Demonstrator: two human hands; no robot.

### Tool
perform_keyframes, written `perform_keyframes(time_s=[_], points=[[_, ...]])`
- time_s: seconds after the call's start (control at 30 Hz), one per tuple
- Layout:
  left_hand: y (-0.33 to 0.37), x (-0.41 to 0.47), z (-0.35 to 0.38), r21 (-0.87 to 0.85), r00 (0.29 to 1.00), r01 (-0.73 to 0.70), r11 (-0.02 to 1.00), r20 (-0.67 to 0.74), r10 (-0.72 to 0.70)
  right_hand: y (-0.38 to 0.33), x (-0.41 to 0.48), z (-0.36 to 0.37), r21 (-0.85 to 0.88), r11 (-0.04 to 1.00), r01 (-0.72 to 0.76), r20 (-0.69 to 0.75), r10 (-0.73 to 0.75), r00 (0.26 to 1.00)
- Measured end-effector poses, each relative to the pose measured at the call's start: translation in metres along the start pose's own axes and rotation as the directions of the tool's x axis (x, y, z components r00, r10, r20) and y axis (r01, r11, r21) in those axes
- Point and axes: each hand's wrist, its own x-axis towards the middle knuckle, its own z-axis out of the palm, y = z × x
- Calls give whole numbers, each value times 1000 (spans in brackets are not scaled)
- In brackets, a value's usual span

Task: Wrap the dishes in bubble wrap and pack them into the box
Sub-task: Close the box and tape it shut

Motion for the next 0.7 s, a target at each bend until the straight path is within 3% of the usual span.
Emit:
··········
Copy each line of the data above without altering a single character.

■ **Output for this task**
Demonstrator: two human hands; no robot.

### Tool
perform_keyframes, written `perform_keyframes(time_s=[_], points=[[_, ...]])`
- time_s: seconds after the call's start (control at 30 Hz), one per tuple
- Layout:
  left_hand: y (-0.33 to 0.37), x (-0.41 to 0.47), z (-0.35 to 0.38), r21 (-0.87 to 0.85), r00 (0.29 to 1.00), r01 (-0.73 to 0.70), r11 (-0.02 to 1.00), r20 (-0.67 to 0.74), r10 (-0.72 to 0.70)
  right_hand: y (-0.38 to 0.33), x (-0.41 to 0.48), z (-0.36 to 0.37), r21 (-0.85 to 0.88), r11 (-0.04 to 1.00), r01 (-0.72 to 0.76), r20 (-0.69 to 0.75), r10 (-0.73 to 0.75), r00 (0.26 to 1.00)
- Measured end-effector poses, each relative to the pose measured at the call's start: translation in metres along the start pose's own axes and rotation as the directions of the tool's x axis (x, y, z components r00, r10, r20) and y axis (r01, r11, r21) in those axes
- Point and axes: each hand's wrist, its own x-axis towards the middle knuckle, its own z-axis out of the palm, y = z × x
- Calls give whole numbers, each value times 1000 (spans in brackets are not scaled)
- In brackets, a value's usual span

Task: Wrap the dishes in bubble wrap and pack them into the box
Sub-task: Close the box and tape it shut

Motion for the next 0.7 s, a target at each bend until the straight path is within 3% of the usual span.
Emit:

What has been written here completes the answer.